▸ Material provided

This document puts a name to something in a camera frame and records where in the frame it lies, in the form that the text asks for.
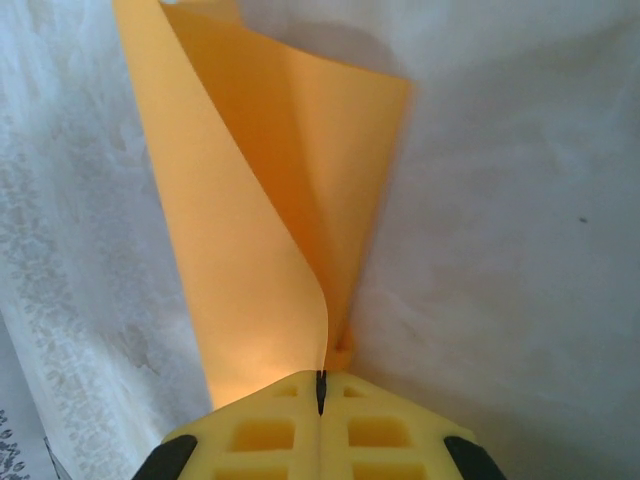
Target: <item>yellow foam block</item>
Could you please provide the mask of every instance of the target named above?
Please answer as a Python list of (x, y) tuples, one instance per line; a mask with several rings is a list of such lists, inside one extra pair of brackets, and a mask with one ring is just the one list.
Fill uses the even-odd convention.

▸ Problem to work on
Please produce an exact copy of the listing, omitting the pictures.

▸ Problem solution
This document puts a name to something in a camera frame and records where in the frame it lies, in the form that the text asks for.
Target: <item>yellow foam block</item>
Could you please provide the mask of every instance of the target named above?
Please answer as a Python list of (x, y) tuples, one instance per line; a mask with several rings is a list of such lists, inside one extra pair of brackets, and a mask with one ring is just the one list.
Fill uses the even-odd convention.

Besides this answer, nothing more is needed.